■ PROBLEM REQUIREMENTS:
Would you output, exactly as written, the line with "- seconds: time" and all lines after it to the end of the data below, and no others?

■ EXERCISE DATA:
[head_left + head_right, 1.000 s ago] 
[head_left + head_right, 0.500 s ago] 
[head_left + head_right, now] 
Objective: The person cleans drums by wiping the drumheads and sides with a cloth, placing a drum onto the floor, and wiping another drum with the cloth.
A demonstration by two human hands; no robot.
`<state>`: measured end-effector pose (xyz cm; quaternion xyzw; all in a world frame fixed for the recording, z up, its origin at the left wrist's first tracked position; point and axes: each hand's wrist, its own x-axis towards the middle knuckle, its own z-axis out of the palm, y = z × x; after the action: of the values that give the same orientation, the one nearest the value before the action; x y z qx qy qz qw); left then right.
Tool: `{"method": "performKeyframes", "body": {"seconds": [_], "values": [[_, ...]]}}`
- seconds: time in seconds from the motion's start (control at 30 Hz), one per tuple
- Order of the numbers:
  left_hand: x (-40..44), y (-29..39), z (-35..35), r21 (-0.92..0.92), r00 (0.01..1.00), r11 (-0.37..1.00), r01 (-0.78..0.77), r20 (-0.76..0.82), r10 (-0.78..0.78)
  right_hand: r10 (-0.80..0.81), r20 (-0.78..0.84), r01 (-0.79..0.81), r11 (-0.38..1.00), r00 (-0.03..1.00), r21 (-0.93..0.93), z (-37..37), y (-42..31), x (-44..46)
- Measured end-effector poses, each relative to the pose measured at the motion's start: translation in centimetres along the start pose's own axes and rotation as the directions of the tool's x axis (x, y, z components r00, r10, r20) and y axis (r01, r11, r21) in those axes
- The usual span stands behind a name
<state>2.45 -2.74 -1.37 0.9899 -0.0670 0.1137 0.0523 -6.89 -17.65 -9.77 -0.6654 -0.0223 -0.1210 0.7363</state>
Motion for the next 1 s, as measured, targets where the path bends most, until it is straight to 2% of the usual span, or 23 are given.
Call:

■ PROBLEM SOLUTION:
- seconds: time in seconds from the motion's start (control at 30 Hz), one per tuple
- Order of the numbers:
  left_hand: x (-40..44), y (-29..39), z (-35..35), r21 (-0.92..0.92), r00 (0.01..1.00), r11 (-0.37..1.00), r01 (-0.78..0.77), r20 (-0.76..0.82), r10 (-0.78..0.78)
  right_hand: r10 (-0.80..0.81), r20 (-0.78..0.84), r01 (-0.79..0.81), r11 (-0.38..1.00), r00 (-0.03..1.00), r21 (-0.93..0.93), z (-37..37), y (-42..31), x (-44..46)
- Measured end-effector poses, each relative to the pose measured at the motion's start: translation in centimetres along the start pose's own axes and rotation as the directions of the tool's x axis (x, y, z components r00, r10, r20) and y axis (r01, r11, r21) in those axes
- The usual span stands behind a name
<state>2.45 -2.74 -1.37 0.9899 -0.0670 0.1137 0.0523 -6.89 -17.65 -9.77 -0.6654 -0.0223 -0.1210 0.7363</state>
Motion for the next 1 s, as measured, targets where the path bends most, until it is straight to 2% of the usual span, or 23 are given.
Call:

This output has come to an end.